UN data suggests the picture is more complicated with wider factors taken into account, such as water, land management and fishery. Other critics describe the day as a ‘nice publicity stunt’. GFN emphasises that it highlights humans removing more than the ecology can naturally renew annually.
During the summer, the Institute for Public Policy Research (IPPR) also called for a ‘Sustainable Economy Act’ with legal targets to protect wildlife, soil fertility, air quality, prevent environmental breakdown and ensure the UK lives within its natural means.
The IPPR envisages binding targets similar to greenhouse gas limits set in the Climate Change Act, plus a new committee advising the government similar to the Committee on Climate Change. Existing EU environmental safeguards could end without new legislation after Brexit, it says.
The institute adds that the Government’s draft Environment Bill to safeguard the environment post-Brexit may be one route. But it currently lacks legally binding targets needed to drive improvements. New targets should cover the wider impacts on natural systems of all economic activity, including by nations exporting goods and services to the UK, says the think tank in a new paper.
The paper’s lead author, Laurie Laybourn-Langton, comments, “We urgently need to rethink economics so that we can continue to live within the UK’s and the planet’s means – protecting the many natural systems that are crucial to everyone’s ability to lead good lives in a way that is just, sustainable and prepared.” Climate change is not the only environmental threat.
Yet more research, this time from the University of Cambridge published by the National Bureau of Economic Research, predicts that on current trajectories an average global temperature rise of more than 4C will shrink global GDP by 7% by 2100 – including a 4% hit to the UK economy.
It warns that “business-as-usual” will see US GDP cut by 10.5%, while , Japan, India and New Zealand lose 10%, Switzerland 12% and Russia 9%, with an increase in severe weather events adding further stress to national economies, including major changes in wave patterns battering low-lying shores.
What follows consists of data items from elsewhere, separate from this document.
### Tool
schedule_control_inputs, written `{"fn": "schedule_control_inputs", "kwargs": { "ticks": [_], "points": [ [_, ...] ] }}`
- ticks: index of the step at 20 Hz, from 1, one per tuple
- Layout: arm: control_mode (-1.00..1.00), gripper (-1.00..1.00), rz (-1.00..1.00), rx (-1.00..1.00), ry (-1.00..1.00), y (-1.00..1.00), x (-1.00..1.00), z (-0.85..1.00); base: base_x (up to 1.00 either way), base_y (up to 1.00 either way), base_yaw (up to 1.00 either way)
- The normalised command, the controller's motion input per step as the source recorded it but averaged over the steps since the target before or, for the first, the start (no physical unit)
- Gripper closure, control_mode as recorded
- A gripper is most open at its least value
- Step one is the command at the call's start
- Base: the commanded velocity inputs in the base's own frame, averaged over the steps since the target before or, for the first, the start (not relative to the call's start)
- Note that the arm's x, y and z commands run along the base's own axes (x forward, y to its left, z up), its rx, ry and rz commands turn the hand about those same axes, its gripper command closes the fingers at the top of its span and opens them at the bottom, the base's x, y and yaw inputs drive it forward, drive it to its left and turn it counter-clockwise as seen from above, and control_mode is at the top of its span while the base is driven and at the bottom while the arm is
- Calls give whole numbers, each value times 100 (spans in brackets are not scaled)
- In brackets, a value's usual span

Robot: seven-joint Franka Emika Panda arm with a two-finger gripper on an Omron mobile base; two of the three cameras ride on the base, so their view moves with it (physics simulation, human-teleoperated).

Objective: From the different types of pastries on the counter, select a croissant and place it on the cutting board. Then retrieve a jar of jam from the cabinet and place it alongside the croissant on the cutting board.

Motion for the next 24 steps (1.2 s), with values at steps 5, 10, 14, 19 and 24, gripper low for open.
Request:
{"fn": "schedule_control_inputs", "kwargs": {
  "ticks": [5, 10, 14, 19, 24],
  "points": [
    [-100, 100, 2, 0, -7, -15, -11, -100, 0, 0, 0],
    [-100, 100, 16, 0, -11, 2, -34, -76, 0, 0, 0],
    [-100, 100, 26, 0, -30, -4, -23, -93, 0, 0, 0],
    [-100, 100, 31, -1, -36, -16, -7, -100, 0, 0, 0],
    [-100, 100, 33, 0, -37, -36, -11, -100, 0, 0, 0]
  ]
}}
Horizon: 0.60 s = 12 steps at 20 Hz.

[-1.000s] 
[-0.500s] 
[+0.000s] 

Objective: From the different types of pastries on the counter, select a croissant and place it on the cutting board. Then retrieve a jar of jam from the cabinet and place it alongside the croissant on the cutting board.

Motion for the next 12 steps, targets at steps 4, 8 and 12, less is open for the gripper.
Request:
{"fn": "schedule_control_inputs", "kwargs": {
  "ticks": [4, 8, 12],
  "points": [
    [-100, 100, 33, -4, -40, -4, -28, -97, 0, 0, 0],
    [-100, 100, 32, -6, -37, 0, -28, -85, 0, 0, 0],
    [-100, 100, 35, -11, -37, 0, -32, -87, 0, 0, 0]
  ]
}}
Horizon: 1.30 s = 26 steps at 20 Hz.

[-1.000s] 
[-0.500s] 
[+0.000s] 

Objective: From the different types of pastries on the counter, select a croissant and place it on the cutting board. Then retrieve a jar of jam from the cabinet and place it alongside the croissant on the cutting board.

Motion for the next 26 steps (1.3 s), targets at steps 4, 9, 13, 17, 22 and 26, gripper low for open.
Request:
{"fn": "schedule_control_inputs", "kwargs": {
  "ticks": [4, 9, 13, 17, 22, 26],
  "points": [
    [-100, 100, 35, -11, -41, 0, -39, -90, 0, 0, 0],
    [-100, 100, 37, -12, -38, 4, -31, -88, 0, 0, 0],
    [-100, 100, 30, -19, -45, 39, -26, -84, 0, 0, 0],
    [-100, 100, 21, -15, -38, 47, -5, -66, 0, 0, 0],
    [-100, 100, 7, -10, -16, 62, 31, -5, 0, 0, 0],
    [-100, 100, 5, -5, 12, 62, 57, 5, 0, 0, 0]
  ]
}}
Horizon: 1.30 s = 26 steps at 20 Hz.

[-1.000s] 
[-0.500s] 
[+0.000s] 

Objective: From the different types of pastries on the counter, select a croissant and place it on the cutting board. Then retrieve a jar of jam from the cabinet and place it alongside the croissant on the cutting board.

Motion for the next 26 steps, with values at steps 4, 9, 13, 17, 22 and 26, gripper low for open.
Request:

However, the Government has taken action on supply chain sustainability through the Global Resource Initiative (GRI) taskforce unveiled in July by the Department for Business, Energy and Industrial Strategy (BEIS), Department for International Development (DfiD) and Department for the Environment, Food and Rural Affairs (Defra).
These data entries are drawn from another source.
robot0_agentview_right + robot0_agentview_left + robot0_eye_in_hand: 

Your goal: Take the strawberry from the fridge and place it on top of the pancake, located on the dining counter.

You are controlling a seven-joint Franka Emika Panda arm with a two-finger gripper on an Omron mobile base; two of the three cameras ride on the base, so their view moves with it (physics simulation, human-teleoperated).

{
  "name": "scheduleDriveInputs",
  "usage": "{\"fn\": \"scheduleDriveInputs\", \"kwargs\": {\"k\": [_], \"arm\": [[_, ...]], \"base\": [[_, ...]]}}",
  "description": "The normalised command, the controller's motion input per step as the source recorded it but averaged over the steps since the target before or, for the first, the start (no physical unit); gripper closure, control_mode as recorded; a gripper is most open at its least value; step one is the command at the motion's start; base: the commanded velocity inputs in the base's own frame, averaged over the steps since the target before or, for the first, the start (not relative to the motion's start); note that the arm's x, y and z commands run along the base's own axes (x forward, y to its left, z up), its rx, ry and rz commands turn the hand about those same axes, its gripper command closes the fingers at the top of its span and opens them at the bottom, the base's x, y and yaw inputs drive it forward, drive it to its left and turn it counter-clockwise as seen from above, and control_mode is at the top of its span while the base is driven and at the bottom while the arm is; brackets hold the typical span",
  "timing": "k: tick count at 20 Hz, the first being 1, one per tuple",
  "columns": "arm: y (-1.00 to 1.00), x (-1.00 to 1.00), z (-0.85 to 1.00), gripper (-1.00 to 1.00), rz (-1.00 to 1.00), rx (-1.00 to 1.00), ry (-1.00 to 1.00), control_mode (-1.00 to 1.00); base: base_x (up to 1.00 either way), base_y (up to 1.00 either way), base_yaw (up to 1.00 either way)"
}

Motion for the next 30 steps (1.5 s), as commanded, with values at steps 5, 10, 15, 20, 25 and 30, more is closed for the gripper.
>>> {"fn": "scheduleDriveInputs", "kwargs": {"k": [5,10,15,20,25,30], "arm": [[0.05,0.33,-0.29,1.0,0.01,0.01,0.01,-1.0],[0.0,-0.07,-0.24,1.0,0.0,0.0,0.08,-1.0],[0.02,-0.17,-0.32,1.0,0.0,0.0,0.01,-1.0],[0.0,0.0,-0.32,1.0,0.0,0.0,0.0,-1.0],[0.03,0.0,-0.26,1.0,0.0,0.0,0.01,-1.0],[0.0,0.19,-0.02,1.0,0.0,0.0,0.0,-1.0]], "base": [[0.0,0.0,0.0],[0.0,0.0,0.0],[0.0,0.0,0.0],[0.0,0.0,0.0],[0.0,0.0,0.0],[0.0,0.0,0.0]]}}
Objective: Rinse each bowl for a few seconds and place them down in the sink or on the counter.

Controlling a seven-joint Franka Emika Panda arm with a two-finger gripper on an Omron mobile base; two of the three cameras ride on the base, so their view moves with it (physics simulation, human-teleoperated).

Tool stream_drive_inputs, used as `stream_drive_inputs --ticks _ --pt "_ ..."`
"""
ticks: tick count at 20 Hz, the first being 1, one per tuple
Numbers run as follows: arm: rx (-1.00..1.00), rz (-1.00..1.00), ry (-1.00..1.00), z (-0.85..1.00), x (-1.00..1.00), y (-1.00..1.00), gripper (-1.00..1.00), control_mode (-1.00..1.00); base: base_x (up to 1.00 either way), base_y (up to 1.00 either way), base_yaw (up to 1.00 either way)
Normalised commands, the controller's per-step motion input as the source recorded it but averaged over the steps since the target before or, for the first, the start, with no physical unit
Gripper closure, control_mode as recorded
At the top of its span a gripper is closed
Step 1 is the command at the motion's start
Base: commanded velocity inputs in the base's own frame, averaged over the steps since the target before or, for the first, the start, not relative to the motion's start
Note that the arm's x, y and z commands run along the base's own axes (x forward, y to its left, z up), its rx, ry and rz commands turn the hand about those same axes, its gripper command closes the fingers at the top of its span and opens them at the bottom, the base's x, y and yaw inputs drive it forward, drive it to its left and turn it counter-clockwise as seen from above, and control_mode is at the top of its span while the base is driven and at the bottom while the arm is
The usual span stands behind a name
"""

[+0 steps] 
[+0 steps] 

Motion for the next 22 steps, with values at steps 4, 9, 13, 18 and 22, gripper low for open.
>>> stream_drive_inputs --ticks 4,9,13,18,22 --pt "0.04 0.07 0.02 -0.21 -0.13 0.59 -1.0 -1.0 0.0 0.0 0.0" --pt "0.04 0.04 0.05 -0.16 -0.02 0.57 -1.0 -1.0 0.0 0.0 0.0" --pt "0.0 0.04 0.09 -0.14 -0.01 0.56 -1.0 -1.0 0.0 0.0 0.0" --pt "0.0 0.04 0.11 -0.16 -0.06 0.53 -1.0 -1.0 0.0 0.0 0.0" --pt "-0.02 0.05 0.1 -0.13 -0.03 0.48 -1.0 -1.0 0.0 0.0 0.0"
The taskforce’s 17 leaders come from the private and public sectors, plus NGOs, via companies such as Tesco, McDonald’s, Legal & General, M&S and Cargill, the new Green Finance Institute, plus the NGOs WWF and Forest Coalition.
The taskforce is due to release a 2020 report outlining how British businesses of all sizes and sectors can minimise their global supply chain footprints by controlling carbon emissions, water consumption, soil degradation, deforestation, plus beef, palm oil and soy production.
The plan is to empower businesses to help make the UK net-zero carbon-free, meet its 25-Year Environment Plan commitments and inspire other countries.
If governments around the world can’t take meaningful action because of the restraints of representative democracy – the need to be re-elected every few years – one alternative gaining ground to take the climate crisis out of the hands of politicians is that of a citizens’ assembly.
This has a Irish precedent where 99 citizen members heard from expert witnesses in orchestrated 2016 roundtable discussions spread over five weekends across five months on intractable abortion issues before making recommendations to parliament that resulted in a decisive referendum.
In another unusual move to show solidarity with protesters, the major American companies Ben & Jerry’s, Patagonia, Lush Cosmetics and Seventh Generation will shut their stores on 20 September. The aim is to support the Global Climate Strike organised by green groups including 350.org, Greenpeace, SEIU, March On and Extinction Rebellion ahead of the UN Climate Summit in New York the following week.